=== Exercise goal ===
Copy out each line containing "wooden" from the entries below.

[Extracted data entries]
--- START ---
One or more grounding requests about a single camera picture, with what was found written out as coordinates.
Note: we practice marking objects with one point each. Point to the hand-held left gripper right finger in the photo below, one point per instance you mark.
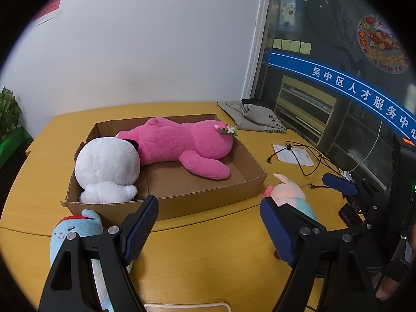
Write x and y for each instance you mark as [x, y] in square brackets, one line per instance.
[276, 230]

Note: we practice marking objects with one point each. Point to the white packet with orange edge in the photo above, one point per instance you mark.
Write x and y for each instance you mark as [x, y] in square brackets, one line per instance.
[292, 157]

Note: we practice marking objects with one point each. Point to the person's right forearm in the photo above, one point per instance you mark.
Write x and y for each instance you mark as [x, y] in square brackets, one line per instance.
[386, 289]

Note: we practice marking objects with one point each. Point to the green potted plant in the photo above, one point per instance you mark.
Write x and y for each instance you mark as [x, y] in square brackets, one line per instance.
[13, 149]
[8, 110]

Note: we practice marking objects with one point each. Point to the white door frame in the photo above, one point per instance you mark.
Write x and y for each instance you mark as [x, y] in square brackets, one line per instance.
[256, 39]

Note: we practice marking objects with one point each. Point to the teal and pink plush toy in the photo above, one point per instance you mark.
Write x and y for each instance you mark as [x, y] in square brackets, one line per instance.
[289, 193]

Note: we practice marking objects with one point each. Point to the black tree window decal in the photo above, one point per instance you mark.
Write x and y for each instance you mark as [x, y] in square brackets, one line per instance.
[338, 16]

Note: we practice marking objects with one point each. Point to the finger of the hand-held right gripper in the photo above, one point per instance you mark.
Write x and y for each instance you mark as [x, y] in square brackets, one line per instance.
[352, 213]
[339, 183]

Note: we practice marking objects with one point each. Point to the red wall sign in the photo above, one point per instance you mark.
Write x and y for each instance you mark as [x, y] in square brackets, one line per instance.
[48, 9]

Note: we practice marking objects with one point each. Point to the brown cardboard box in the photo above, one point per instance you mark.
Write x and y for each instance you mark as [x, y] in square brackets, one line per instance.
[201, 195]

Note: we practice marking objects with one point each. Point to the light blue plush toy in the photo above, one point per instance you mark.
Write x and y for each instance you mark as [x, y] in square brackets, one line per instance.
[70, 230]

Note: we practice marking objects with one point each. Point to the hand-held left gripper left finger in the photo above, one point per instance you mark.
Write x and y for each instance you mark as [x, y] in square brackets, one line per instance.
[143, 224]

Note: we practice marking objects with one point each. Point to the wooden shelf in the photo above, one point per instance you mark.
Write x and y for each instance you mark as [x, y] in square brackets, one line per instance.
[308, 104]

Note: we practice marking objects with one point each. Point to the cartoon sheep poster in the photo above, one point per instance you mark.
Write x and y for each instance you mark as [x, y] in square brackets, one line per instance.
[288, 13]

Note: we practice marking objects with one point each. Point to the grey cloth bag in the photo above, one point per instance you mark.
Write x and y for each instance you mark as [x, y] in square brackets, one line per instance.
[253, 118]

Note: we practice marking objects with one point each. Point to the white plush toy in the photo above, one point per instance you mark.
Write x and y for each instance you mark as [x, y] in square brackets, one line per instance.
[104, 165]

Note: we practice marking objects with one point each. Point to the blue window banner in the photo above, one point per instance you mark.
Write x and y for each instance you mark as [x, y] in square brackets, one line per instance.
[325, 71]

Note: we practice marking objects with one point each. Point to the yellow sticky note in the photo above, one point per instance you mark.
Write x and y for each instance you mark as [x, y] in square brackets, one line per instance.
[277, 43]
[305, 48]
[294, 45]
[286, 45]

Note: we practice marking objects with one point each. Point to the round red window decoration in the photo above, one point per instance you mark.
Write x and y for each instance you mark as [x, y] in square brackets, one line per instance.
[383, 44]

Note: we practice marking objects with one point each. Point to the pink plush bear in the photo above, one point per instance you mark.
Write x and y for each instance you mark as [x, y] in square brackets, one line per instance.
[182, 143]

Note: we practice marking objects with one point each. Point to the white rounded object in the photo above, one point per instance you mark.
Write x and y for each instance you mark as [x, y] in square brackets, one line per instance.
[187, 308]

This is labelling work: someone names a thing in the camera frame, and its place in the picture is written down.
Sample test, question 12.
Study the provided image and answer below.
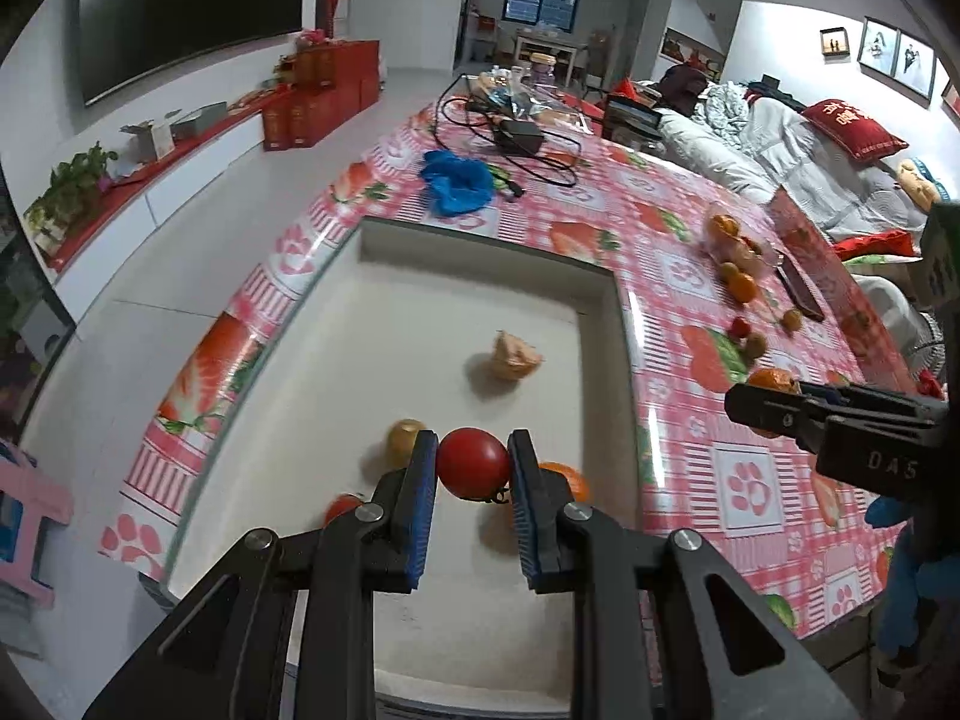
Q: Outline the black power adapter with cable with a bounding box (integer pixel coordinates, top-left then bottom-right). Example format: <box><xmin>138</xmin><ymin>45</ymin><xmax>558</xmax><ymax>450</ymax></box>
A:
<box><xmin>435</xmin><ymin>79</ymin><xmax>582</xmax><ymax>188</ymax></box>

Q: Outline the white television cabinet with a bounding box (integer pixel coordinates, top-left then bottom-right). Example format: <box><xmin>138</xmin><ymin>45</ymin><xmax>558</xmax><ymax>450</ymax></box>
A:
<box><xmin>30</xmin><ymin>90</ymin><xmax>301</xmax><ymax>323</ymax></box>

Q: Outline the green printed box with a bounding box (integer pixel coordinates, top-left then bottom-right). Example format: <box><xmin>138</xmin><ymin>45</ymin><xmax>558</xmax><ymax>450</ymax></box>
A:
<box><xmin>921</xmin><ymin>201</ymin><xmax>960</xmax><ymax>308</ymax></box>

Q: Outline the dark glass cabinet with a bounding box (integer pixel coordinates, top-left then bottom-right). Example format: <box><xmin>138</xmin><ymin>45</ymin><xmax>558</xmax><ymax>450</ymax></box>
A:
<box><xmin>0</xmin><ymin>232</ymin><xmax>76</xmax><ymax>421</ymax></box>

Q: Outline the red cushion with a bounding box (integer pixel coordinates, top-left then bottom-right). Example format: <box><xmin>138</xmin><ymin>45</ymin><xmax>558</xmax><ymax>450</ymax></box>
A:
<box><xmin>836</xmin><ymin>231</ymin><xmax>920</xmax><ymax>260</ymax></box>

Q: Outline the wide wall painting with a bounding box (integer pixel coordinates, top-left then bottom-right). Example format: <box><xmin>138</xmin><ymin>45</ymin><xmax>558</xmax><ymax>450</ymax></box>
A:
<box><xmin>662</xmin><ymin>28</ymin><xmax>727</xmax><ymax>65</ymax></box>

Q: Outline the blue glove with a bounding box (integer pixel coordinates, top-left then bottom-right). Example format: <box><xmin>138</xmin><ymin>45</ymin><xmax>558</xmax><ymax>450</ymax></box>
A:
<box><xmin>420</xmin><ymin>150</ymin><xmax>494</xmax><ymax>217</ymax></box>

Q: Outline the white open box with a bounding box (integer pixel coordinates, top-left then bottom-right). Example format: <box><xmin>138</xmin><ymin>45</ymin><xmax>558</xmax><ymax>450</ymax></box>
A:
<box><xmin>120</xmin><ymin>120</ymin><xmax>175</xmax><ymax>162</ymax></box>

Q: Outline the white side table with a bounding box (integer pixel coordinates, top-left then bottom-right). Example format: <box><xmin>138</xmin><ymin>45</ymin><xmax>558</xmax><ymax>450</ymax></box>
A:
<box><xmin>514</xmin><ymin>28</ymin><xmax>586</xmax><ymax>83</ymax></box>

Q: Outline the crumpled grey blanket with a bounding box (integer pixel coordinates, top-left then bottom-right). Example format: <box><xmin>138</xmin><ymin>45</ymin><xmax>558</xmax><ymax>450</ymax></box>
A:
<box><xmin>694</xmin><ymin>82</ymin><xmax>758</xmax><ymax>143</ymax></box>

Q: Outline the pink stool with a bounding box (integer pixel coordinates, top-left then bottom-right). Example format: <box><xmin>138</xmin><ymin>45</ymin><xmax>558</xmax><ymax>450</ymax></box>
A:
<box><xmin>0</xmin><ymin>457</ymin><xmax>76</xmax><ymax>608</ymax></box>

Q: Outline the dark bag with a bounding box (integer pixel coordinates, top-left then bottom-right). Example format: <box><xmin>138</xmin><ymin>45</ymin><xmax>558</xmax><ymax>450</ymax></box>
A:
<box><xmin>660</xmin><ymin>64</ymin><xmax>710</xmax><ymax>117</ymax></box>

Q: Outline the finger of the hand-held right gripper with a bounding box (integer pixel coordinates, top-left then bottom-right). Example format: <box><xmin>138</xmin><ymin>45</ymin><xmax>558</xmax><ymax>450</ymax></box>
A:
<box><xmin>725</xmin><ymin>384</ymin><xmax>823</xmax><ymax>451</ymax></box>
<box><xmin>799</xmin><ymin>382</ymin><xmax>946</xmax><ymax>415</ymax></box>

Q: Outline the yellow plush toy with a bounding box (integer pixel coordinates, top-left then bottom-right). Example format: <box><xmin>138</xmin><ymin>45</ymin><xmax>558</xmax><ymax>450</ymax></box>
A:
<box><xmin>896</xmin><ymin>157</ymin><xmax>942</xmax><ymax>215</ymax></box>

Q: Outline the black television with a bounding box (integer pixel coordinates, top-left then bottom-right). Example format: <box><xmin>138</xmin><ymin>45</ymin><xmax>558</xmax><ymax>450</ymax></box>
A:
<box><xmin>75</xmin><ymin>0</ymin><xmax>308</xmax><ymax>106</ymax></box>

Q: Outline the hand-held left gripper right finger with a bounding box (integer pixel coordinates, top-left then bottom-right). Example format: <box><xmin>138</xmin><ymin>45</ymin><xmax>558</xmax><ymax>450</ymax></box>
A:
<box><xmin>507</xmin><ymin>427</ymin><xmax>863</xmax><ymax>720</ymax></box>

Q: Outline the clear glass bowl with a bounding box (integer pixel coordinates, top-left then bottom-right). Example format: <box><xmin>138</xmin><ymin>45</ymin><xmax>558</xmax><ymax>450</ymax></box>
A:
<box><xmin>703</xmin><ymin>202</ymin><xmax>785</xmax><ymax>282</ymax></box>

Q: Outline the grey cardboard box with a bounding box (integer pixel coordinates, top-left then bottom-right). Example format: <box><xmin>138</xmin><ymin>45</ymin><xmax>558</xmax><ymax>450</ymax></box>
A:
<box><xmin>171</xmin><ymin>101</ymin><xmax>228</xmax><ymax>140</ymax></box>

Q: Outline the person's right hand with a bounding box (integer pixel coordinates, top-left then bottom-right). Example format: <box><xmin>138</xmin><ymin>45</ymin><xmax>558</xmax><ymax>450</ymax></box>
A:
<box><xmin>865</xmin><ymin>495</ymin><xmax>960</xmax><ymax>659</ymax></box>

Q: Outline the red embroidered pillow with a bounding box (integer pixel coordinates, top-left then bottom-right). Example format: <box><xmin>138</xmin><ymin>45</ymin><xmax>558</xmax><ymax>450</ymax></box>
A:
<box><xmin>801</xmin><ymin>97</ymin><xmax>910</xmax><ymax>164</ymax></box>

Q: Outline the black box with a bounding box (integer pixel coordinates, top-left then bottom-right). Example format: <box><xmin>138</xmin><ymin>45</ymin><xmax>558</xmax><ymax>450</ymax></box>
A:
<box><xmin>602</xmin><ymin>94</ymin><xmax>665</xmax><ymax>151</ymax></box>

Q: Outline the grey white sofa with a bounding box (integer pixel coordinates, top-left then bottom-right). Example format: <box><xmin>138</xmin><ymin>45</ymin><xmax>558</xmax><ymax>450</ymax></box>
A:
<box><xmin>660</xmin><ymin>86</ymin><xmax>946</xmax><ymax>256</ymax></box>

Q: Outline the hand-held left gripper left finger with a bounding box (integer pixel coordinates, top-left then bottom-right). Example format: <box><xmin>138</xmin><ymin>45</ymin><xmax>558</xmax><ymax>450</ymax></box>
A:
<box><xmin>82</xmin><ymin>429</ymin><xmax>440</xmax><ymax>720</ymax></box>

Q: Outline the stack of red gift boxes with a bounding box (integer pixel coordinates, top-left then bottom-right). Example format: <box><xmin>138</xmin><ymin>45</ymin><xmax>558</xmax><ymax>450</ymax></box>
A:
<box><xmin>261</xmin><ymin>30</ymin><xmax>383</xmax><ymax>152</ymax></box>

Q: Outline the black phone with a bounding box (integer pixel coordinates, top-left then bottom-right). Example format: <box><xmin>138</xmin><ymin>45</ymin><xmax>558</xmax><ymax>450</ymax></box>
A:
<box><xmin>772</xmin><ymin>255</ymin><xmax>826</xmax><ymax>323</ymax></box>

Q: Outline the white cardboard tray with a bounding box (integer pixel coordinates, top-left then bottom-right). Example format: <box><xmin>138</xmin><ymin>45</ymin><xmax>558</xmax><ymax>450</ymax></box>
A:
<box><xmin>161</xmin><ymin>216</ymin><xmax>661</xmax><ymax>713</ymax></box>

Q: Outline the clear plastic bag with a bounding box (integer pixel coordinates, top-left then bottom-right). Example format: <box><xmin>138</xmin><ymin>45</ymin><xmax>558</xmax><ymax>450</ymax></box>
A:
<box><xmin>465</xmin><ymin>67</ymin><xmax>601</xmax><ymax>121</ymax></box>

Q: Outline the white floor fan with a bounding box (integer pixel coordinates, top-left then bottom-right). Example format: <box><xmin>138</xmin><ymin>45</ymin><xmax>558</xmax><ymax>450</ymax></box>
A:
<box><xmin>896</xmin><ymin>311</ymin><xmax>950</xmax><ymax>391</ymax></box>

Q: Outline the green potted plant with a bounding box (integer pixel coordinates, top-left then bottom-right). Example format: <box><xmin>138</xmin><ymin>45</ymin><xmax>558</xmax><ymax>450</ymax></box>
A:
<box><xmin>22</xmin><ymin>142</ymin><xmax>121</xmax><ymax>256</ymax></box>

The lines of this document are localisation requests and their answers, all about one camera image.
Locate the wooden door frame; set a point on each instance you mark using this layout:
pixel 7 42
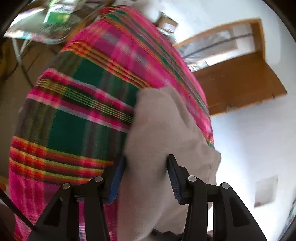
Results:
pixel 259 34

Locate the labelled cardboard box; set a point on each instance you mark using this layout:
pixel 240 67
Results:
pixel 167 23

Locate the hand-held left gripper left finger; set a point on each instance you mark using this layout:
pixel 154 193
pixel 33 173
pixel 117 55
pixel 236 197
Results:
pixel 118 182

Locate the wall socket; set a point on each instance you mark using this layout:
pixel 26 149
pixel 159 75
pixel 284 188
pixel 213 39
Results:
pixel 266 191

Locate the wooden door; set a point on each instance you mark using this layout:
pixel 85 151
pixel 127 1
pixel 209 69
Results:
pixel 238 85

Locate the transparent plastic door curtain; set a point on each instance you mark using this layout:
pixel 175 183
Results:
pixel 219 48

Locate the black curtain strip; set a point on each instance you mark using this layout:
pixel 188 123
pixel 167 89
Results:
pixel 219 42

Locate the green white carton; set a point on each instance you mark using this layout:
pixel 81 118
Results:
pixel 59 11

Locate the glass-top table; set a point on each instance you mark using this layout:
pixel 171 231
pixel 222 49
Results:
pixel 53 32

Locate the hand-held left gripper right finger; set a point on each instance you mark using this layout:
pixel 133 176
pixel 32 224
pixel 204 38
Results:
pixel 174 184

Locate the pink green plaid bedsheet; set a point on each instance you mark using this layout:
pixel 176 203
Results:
--- END ---
=== Result below ===
Note: we practice marking objects with one point each. Point to the wooden shelf in the photo above, one point per instance you mark.
Locate the wooden door frame; set a point on each instance you mark using this layout:
Locate the wooden door; set a point on each instance you mark using this layout:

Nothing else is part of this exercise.